第153回(4月16日):照屋寛徳 議員

「自民党は単細胞政党になった」(河野洋平元自民党総裁の嘆き)

【写真】2014年4月13日NHK「日曜討論」より

「日曜討論」照屋寛徳

 河野洋平氏は、内閣官房長官、自民党総裁、外務大臣、衆議院議長などの要職を歴任した政界保守良識派の重鎮である。

 私は、2003年衆議院議員に初当選いらい、河野氏が政界を引退されるまで、信頼と尊敬の念をもってその謦咳に接してきた。強い意志力を内に秘めながらも、常に笑みを浮かべ、後輩議員にも柔和に接しておられたことを思い出す。

 その河野氏が雑誌『世界』5月号で「平和への決意を再確認せよ」と題してインタビューに応じている。私は、雑誌『世界』5月号掲載のインタビュー記事を何度も読んで感動した。是非、皆さんもご一読願いたい。今日は、河野氏のインタビュー記事全部について論評することは、紙幅の都合上困難につき、その一部について論評することとしよう。照屋流「読書感想文」的論評だ。

 先ず、憲法解釈の変更による集団的自衛権行使容認問題について、河野氏は、次のように語っている。

 「(安倍内閣は閣議決定で憲法解釈を変え、集団的自衛権行使容認を打ち出しているが)集団的自衛権の行使ができないということは、憲法9条と自衛隊の関係や、わが国の平和主義をめぐり、これまで政治家が真剣な議論を繰り返す中で定着してきた憲法解釈であり、70年近く続いた日本の戦後を支えてきた基本的な考え方です」

 「これからの国と国民の運命をも変えかねない重大な憲法上の解釈変更を、閣議決定一つで(たった19人の閣僚で)行おうということは、まさに驚くべき発想です」

 「集団的自衛権の行使を認めるということは、現在の憲法が拠って立ってきた平和への国民の決意を、武器をとって戦争するという決意に変えるということを意味します」――と。

 私は、河野氏の憲法解釈の変更による集団的自衛権行使容認(解釈改憲)反対論を異議なく支持するものである。私の従来からの反対論とも完全に一致する。喝采を送りたいものだ。

 河野氏は、最近自民党内で急浮上している集団的自衛権「限定容認論」については、一切触れていない。インタビュアーの問いにもないので、恐らく雑誌『世界』の発行時期との関連事情があったに違いない。

 私は、去る4月13日のNHK「日曜討論」で、自民党を中心とする「限定容認論」者らが、その論拠にしている砂川事件最高裁判決は集団的自衛権を判示したものではない、と強く批判した。現に砂川事件最高裁判決後も歴代政権は、憲法9条の下で集団的自衛権の行使は認められない、と国会答弁を繰り返してきたのである。

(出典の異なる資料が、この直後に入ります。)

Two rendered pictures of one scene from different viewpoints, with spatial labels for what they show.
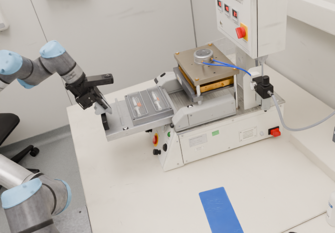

 雑誌のインタビューで聞かれれば、河野氏はもっと強く、緻密に「限定容認論」反対をを展開していたに違いない。

 次に、去る4月1日の閣議で決定された「防衛装備移転三原則」について、河野氏は次のように述べている。

 「日本の平和主義は、ただ憲法の中に9条などの条文として書かれているだけでなく、その条文のもとに多くの政策や法律が具現化されてきたのです。その代表的なものが非核三原則や武器輸出三原則にほかなりません」

 私もその通りだと思っている。武器輸出三原則は非核三原則(核をつくらず、持たず、持ち込ませず)と並んで平和憲法を持つ、平和国家日本の国是である。

 ところが、「防衛装備移転三原則」は、「武器」を「防衛装備品」と誤魔化し、武器の海外輸出を「原則禁止」から「原則解禁(容認)」へと転換するものである、と断ぜざるを得ない。

 河野氏は、言葉を継いで更に論を展開する。

 「なぜ日本が武器輸出を禁じてきたのか。言うまでもなく、それによって国際紛争を助長するようなことは、日本国民が選びとった平和国家としての歩み方に反するからです」

 「私は、日本で、日本人が生産した武器が、他国において人間の生命を奪うようなことがあっては絶対にいけない、日本が平和国家として歩んでいくのであれば、今さら『死の商人』の仲間入りなどしてはならないと声を大にして言いたいのです」――と。

 その通りだ。「防衛装備移転三原則」は、日本が「死の商人」となり、日本製の武器が戦争や紛争で使われ、人を殺傷する道具となることである。そのうえ、日本でもアメリカのように軍需産業が政治経済を支配する「軍産複合体」が構築されることの布石となろう。

 雑誌『世界』5月号における河野氏のインタビューは、「浅薄な政治改革論議の影響」「軍拡スパイラルではなく共存共栄を」「オリンピックの準備で何が大切か」「孤立すすむ日本の状況」のテーマと続き、最後に「『単細胞政党』にはなるな」で終わっている。

 河野氏は、現在の自民党国会議員の中で、安倍内閣の政策展開に異論が出てこない背景や集団的自衛権問題をめぐって発言が出てこない理由について、次のように語っている。

 「やはり、一つの選挙区から一人しか選ばれない小選挙区制度のもとで、自民党に多様な意見が存在しなくなってしまっていることが背景にあると思います」

 「うーん」と唸る。河野氏は、政治改革論議の中で小選挙区制を導入した中心的人物の一人である。その河野氏が、今では小選挙区制の弊害を言い、小選挙区制導入によって日本の政治が著しく劣化した、と主張するのだ。傾聴に値するではないか。

 河野氏は、インタビューの最後を次のように結んでいる。

 「現在の自民党は、議員の数は多いのですが、意見の多様性に乏しい、単細胞の政党になってしまっています」

 単細胞総理に単細胞政党か。元自民党総裁、元衆議院議長としての河野氏の言葉は重たい。まさに、良質の保守、良識的保守の嘆きと護憲と平和主義への思いがこもった言葉だ、と感じ入った次第である。